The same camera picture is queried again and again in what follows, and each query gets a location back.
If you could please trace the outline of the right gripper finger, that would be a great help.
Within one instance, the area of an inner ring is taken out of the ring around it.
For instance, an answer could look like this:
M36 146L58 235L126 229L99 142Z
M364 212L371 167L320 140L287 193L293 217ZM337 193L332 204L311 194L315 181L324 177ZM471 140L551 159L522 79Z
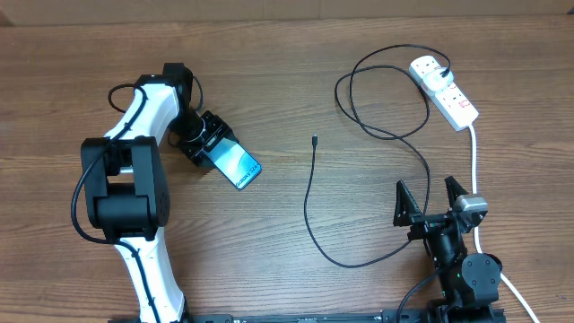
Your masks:
M396 207L394 226L410 226L422 216L422 212L408 187L402 180L396 182Z
M448 202L451 209L462 209L463 201L468 192L457 182L453 176L445 178L448 193Z

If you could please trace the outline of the Galaxy smartphone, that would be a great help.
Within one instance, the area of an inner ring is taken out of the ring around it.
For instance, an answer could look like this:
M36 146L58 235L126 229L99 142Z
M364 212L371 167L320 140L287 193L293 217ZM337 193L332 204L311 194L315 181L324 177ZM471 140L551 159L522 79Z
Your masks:
M239 190L244 189L263 170L262 165L239 143L228 138L223 138L205 154Z

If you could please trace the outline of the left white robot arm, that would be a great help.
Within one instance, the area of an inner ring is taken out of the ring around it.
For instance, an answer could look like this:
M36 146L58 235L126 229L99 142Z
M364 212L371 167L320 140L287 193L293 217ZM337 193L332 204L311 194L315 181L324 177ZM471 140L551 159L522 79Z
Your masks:
M138 298L138 322L193 319L167 252L170 193L160 145L169 130L187 140L204 134L206 117L189 106L196 83L182 63L141 75L129 86L134 98L118 123L81 146L72 224L85 240L118 250Z

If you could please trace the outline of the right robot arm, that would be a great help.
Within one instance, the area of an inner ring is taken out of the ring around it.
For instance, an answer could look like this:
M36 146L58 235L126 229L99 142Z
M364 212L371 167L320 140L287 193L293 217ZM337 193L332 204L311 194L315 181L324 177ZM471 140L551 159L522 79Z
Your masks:
M431 300L411 317L419 322L501 323L506 316L492 304L499 299L501 261L488 253L470 254L463 236L476 229L488 213L478 193L467 192L453 177L445 178L449 209L424 215L402 180L396 182L393 224L407 227L410 241L424 240L432 257L434 273L413 288L417 291L439 279L442 297Z

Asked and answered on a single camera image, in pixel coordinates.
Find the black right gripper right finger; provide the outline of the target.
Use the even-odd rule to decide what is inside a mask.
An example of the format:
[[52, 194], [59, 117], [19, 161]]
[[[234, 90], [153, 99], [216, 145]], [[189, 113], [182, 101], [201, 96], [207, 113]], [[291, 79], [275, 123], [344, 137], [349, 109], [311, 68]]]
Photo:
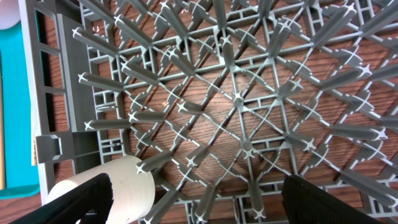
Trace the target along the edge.
[[290, 224], [375, 224], [379, 220], [297, 176], [284, 179], [283, 206]]

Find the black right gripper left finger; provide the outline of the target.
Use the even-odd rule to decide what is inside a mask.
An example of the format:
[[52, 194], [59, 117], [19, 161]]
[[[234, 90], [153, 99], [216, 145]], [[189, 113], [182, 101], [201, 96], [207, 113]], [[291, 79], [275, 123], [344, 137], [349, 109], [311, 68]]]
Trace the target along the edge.
[[13, 224], [105, 224], [113, 202], [109, 175], [101, 173], [50, 203], [14, 220]]

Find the cream ceramic cup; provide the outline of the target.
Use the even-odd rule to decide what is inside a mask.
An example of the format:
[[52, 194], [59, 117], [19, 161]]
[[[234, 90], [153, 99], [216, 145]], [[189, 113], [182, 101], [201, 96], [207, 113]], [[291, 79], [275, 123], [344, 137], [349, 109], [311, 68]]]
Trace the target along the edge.
[[106, 173], [112, 183], [114, 199], [106, 222], [136, 221], [149, 212], [155, 199], [154, 178], [150, 173], [138, 173], [136, 164], [140, 161], [134, 156], [124, 156], [76, 174], [57, 183], [46, 202], [50, 203], [94, 176]]

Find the pink bowl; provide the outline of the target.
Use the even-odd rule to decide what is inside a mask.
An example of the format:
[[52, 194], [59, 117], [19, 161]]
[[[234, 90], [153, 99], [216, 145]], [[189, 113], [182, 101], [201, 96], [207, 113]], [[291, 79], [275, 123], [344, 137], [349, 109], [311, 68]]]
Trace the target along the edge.
[[0, 29], [6, 30], [21, 20], [18, 0], [1, 0]]

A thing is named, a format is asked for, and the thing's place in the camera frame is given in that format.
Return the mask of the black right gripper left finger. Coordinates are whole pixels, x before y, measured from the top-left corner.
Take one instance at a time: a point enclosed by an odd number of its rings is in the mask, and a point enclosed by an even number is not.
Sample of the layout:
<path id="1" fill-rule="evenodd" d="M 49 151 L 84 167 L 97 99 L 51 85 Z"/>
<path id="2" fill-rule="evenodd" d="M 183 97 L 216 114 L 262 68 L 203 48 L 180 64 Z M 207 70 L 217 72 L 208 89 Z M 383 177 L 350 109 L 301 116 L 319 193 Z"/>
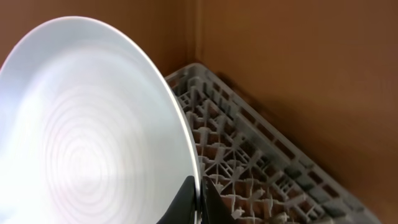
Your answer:
<path id="1" fill-rule="evenodd" d="M 193 224 L 196 207 L 195 179 L 188 176 L 157 224 Z"/>

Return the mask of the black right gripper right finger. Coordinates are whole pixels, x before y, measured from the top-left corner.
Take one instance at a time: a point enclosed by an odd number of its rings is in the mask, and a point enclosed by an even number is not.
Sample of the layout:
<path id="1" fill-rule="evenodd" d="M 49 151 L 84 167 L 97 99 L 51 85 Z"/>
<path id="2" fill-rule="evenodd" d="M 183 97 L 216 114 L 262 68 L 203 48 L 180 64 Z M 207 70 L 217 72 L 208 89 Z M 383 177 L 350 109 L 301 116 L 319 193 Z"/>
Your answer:
<path id="1" fill-rule="evenodd" d="M 237 224 L 209 177 L 201 182 L 202 224 Z"/>

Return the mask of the light blue plate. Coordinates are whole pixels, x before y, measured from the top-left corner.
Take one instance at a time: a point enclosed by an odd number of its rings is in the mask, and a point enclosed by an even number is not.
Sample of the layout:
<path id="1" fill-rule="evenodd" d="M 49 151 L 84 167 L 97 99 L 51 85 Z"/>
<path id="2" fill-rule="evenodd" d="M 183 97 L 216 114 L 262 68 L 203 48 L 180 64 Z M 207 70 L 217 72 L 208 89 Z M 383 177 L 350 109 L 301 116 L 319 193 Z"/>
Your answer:
<path id="1" fill-rule="evenodd" d="M 111 25 L 52 19 L 1 68 L 2 223 L 157 223 L 200 171 L 180 103 Z"/>

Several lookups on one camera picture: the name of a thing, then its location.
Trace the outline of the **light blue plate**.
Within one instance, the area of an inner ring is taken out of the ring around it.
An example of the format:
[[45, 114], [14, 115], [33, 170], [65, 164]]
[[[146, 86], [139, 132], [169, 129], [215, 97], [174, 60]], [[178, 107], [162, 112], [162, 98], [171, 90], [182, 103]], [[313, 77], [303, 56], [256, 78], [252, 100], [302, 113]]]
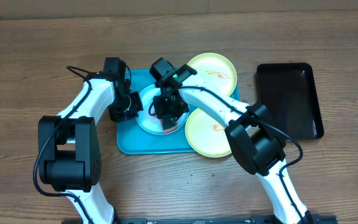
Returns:
[[[148, 133], [164, 135], [164, 133], [162, 132], [160, 119], [158, 119], [156, 116], [149, 115], [149, 112], [154, 112], [154, 108], [150, 107], [150, 105], [152, 104], [152, 98], [159, 94], [160, 90], [156, 88], [154, 84], [145, 87], [140, 92], [139, 95], [142, 100], [143, 110], [138, 112], [138, 117], [136, 118], [136, 121], [138, 122], [139, 126]], [[178, 130], [186, 123], [188, 115], [189, 112], [183, 114], [178, 120], [176, 120], [178, 125], [178, 128], [176, 130]]]

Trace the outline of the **yellow plate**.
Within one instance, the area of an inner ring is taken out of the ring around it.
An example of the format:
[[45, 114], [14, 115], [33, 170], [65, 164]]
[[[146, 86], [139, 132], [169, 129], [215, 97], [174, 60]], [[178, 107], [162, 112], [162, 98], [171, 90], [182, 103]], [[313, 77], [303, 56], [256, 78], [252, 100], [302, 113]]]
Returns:
[[216, 53], [203, 53], [193, 57], [188, 63], [202, 78], [222, 94], [230, 96], [237, 85], [237, 72], [225, 56]]
[[189, 145], [206, 157], [224, 157], [231, 154], [225, 128], [201, 109], [195, 109], [185, 124]]

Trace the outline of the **red black sponge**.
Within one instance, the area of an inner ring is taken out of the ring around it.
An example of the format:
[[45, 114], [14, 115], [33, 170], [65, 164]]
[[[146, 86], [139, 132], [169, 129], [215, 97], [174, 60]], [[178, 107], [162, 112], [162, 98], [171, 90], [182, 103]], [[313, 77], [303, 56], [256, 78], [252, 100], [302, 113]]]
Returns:
[[178, 128], [177, 122], [174, 119], [164, 118], [161, 119], [160, 122], [164, 134], [172, 133]]

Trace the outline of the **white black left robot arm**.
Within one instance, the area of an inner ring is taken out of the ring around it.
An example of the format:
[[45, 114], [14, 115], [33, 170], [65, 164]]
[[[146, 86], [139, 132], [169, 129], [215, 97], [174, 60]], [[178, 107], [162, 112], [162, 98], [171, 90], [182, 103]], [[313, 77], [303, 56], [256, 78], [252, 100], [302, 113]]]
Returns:
[[56, 116], [38, 124], [39, 154], [33, 169], [35, 189], [47, 197], [67, 197], [81, 223], [114, 223], [114, 207], [101, 189], [101, 153], [96, 126], [104, 111], [111, 121], [134, 119], [143, 110], [132, 75], [118, 57], [107, 57], [100, 72], [69, 66], [83, 79], [83, 88]]

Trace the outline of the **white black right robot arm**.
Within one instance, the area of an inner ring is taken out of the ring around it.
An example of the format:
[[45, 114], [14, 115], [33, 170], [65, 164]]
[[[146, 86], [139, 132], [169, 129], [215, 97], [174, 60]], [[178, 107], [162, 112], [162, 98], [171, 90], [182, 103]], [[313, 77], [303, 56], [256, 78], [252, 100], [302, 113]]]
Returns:
[[237, 163], [256, 175], [281, 223], [313, 223], [313, 217], [301, 202], [287, 168], [299, 159], [287, 162], [284, 148], [289, 135], [273, 126], [273, 119], [261, 104], [248, 105], [215, 92], [187, 64], [175, 68], [160, 58], [149, 70], [160, 94], [153, 98], [149, 113], [159, 119], [178, 120], [194, 105], [223, 128]]

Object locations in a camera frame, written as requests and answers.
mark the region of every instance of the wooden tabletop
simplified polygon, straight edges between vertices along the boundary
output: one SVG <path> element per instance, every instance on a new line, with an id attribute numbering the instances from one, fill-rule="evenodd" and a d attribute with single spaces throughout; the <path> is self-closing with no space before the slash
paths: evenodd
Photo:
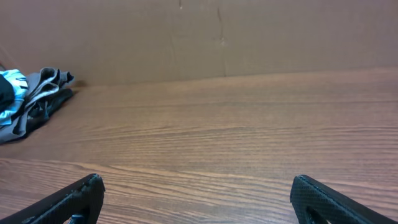
<path id="1" fill-rule="evenodd" d="M 398 220 L 398 68 L 82 88 L 0 147 L 0 218 L 90 173 L 98 223 L 297 223 L 298 174 Z"/>

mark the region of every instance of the folded clothing
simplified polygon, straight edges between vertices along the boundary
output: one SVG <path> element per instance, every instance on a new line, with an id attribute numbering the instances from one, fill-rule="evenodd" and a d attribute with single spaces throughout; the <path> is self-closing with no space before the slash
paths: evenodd
<path id="1" fill-rule="evenodd" d="M 28 87 L 26 77 L 17 69 L 0 72 L 11 85 L 14 99 L 7 108 L 0 113 L 0 125 L 10 125 L 11 116 L 15 114 L 24 102 Z"/>
<path id="2" fill-rule="evenodd" d="M 3 112 L 11 103 L 14 102 L 14 89 L 11 83 L 0 75 L 0 112 Z"/>
<path id="3" fill-rule="evenodd" d="M 39 128 L 61 107 L 62 103 L 73 96 L 69 89 L 63 89 L 73 81 L 69 72 L 54 68 L 43 68 L 40 73 L 26 77 L 28 90 L 25 103 L 12 116 L 12 123 L 0 128 L 0 144 L 26 138 Z"/>

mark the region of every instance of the gray cloth
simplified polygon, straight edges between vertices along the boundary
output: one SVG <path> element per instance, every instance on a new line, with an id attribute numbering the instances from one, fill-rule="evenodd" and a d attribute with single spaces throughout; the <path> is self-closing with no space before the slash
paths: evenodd
<path id="1" fill-rule="evenodd" d="M 61 72 L 54 68 L 43 68 L 40 73 L 32 73 L 26 77 L 28 91 L 25 96 L 25 103 L 12 118 L 12 124 L 0 128 L 0 144 L 20 138 L 28 133 L 26 130 L 30 111 L 35 108 L 38 101 L 46 96 L 57 93 L 66 84 L 73 81 L 69 72 Z"/>

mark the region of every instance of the blue cloth
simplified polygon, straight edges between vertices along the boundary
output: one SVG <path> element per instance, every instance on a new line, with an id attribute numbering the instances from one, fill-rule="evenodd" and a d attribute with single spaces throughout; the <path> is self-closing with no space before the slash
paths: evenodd
<path id="1" fill-rule="evenodd" d="M 11 116 L 15 114 L 24 102 L 28 86 L 26 77 L 17 69 L 0 72 L 13 87 L 15 99 L 3 112 L 0 113 L 0 126 L 12 124 Z"/>

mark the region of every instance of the beige wall
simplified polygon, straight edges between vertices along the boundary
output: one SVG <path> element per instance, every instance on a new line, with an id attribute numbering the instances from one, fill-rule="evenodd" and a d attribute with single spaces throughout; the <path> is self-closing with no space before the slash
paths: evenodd
<path id="1" fill-rule="evenodd" d="M 0 31 L 89 85 L 398 65 L 396 0 L 2 0 Z"/>

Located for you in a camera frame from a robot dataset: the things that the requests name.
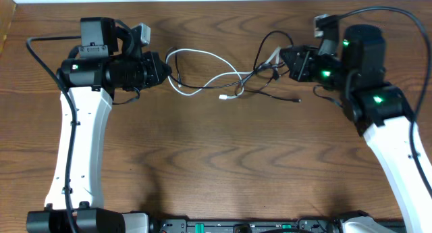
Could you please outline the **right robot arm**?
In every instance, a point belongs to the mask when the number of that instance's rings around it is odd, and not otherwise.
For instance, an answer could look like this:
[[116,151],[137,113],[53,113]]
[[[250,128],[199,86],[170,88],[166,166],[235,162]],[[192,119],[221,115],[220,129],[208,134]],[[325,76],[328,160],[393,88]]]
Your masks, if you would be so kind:
[[347,27],[337,16],[315,18],[318,47],[289,46],[279,52],[289,77],[337,91],[337,105],[356,126],[385,172],[407,232],[431,231],[431,162],[416,116],[403,92],[385,81],[385,39],[372,25]]

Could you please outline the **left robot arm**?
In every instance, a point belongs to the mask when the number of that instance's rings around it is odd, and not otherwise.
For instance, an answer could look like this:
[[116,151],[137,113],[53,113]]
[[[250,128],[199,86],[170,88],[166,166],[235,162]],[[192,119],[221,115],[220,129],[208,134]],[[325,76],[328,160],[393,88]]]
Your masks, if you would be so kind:
[[105,129],[115,91],[139,95],[171,74],[158,53],[142,48],[151,40],[145,24],[129,27],[113,18],[82,18],[80,44],[49,75],[61,96],[61,134],[54,177],[41,211],[31,211],[29,232],[158,232],[139,211],[104,207],[101,168]]

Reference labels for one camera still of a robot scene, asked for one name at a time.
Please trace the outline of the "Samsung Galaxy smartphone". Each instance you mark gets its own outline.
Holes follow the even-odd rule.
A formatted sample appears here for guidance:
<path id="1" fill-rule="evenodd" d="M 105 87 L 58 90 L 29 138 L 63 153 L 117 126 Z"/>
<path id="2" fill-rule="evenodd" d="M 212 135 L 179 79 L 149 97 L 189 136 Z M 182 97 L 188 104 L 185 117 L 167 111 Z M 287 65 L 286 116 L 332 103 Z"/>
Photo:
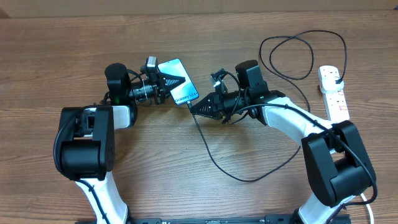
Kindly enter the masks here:
<path id="1" fill-rule="evenodd" d="M 191 78 L 179 58 L 158 65 L 159 72 L 164 75 L 167 91 L 176 105 L 182 105 L 199 97 Z"/>

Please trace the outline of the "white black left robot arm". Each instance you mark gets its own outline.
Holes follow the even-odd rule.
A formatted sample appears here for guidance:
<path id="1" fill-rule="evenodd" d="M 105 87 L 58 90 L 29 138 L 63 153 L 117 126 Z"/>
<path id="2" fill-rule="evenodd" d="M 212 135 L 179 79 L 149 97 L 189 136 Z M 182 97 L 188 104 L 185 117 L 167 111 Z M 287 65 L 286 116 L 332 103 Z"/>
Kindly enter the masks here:
<path id="1" fill-rule="evenodd" d="M 149 57 L 141 72 L 121 63 L 104 71 L 109 91 L 100 105 L 63 108 L 53 144 L 56 169 L 74 181 L 88 198 L 95 223 L 132 223 L 113 177 L 115 131 L 130 128 L 137 119 L 137 102 L 161 104 L 175 96 L 190 77 L 172 62 L 158 64 Z"/>

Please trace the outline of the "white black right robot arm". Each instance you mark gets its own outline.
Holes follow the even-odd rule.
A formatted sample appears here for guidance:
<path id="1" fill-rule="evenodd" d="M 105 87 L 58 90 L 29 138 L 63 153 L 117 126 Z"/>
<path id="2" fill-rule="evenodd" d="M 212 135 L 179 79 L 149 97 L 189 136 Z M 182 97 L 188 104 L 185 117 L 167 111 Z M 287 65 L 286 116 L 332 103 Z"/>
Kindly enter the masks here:
<path id="1" fill-rule="evenodd" d="M 192 115 L 227 121 L 234 114 L 248 114 L 262 124 L 282 131 L 303 149 L 311 196 L 292 215 L 289 223 L 349 223 L 339 214 L 354 206 L 353 200 L 367 188 L 377 197 L 376 173 L 357 127 L 351 121 L 334 123 L 296 106 L 282 92 L 270 91 L 257 60 L 236 67 L 239 89 L 228 92 L 223 82 L 227 71 L 211 74 L 215 92 L 190 107 Z"/>

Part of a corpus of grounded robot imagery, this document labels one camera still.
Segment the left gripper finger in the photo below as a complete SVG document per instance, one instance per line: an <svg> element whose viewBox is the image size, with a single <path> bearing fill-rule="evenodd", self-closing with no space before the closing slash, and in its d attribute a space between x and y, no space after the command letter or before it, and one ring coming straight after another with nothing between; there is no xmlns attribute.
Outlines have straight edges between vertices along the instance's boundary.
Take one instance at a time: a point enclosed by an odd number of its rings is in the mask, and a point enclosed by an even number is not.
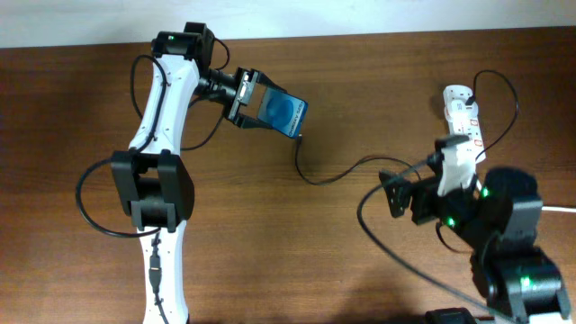
<svg viewBox="0 0 576 324"><path fill-rule="evenodd" d="M241 129L266 129L271 130L273 127L264 121L260 121L259 119L255 119L250 116L246 116L245 114L241 114L237 118L237 126Z"/></svg>
<svg viewBox="0 0 576 324"><path fill-rule="evenodd" d="M287 91L282 88L281 86L279 86L278 84L276 84L274 81L272 81L264 72L259 71L258 72L258 76L256 77L256 82L262 86L268 87L268 88L273 88L277 91L280 91L282 93L287 93Z"/></svg>

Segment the blue Galaxy smartphone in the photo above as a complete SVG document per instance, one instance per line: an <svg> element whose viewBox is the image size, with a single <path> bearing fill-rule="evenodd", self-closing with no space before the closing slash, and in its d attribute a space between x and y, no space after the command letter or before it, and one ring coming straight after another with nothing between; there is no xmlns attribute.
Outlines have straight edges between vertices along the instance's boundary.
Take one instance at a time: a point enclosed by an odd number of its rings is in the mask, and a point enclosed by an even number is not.
<svg viewBox="0 0 576 324"><path fill-rule="evenodd" d="M300 133L307 109L308 103L304 100L268 87L257 118L273 130L295 139Z"/></svg>

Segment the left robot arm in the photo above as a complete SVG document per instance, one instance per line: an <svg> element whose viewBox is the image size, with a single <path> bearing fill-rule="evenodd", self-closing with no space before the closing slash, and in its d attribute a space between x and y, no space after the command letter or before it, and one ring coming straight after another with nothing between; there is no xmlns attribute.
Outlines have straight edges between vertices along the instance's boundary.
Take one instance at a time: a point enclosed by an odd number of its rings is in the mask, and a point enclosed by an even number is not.
<svg viewBox="0 0 576 324"><path fill-rule="evenodd" d="M204 99L221 104L222 117L243 129L267 123L240 112L256 86L284 91L261 71L233 75L211 66L216 38L208 26L189 22L162 31L151 42L153 81L139 130L125 151L112 154L112 176L121 206L139 239L146 279L146 323L187 323L183 243L194 209L194 182L181 159L189 108Z"/></svg>

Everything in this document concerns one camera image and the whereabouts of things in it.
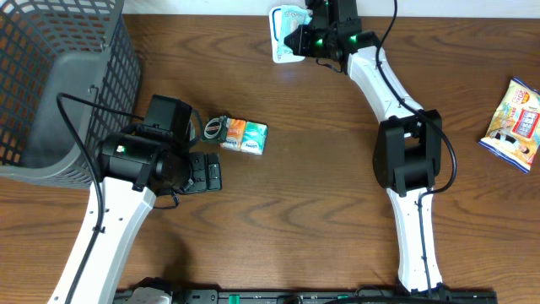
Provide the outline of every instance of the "wood grain surface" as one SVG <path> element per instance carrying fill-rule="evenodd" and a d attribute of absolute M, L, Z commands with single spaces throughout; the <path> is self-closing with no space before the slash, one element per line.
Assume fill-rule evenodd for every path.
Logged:
<path fill-rule="evenodd" d="M 278 65 L 263 17 L 125 16 L 152 94 L 207 117 L 269 126 L 263 156 L 218 151 L 223 191 L 155 210 L 120 287 L 145 277 L 225 289 L 393 285 L 398 249 L 371 157 L 377 122 L 359 88 L 313 60 Z M 366 18 L 382 35 L 390 20 Z M 386 53 L 403 86 L 436 108 L 458 158 L 434 204 L 437 262 L 452 288 L 493 288 L 500 303 L 538 303 L 540 165 L 528 175 L 478 145 L 511 77 L 540 88 L 540 24 L 513 19 L 397 21 Z M 439 185 L 449 176 L 443 153 Z M 0 302 L 48 300 L 68 259 L 88 191 L 0 185 Z M 161 198 L 158 204 L 169 204 Z"/>

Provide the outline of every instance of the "white wall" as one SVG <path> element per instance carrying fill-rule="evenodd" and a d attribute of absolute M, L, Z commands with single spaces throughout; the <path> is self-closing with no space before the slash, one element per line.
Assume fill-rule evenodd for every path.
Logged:
<path fill-rule="evenodd" d="M 357 0 L 361 16 L 390 16 L 392 0 Z M 271 7 L 304 0 L 125 0 L 125 14 L 266 15 Z M 540 18 L 540 0 L 399 0 L 400 16 Z"/>

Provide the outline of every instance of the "gray basket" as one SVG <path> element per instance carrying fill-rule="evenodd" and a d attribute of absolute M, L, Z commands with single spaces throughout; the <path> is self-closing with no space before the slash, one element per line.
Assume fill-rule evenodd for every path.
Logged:
<path fill-rule="evenodd" d="M 123 0 L 0 0 L 0 176 L 87 188 L 88 165 L 57 109 L 59 92 L 132 112 L 140 66 Z M 128 117 L 63 102 L 91 155 Z"/>

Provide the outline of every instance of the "white and teal package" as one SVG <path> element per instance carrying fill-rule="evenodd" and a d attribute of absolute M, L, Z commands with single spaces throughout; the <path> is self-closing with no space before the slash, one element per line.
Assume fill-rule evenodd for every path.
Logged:
<path fill-rule="evenodd" d="M 268 126 L 260 123 L 248 122 L 242 139 L 240 151 L 262 155 L 264 144 L 267 141 Z"/>

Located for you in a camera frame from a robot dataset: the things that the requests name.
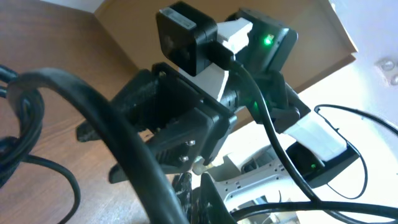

- Action item
All lines with the word "still" must be located in the data and copied.

- Solution for this exercise
Reference labels for one camera still of a robot scene, asked for one name at a time.
Part of a corpus of grounded robot imagery, this document labels one camera still.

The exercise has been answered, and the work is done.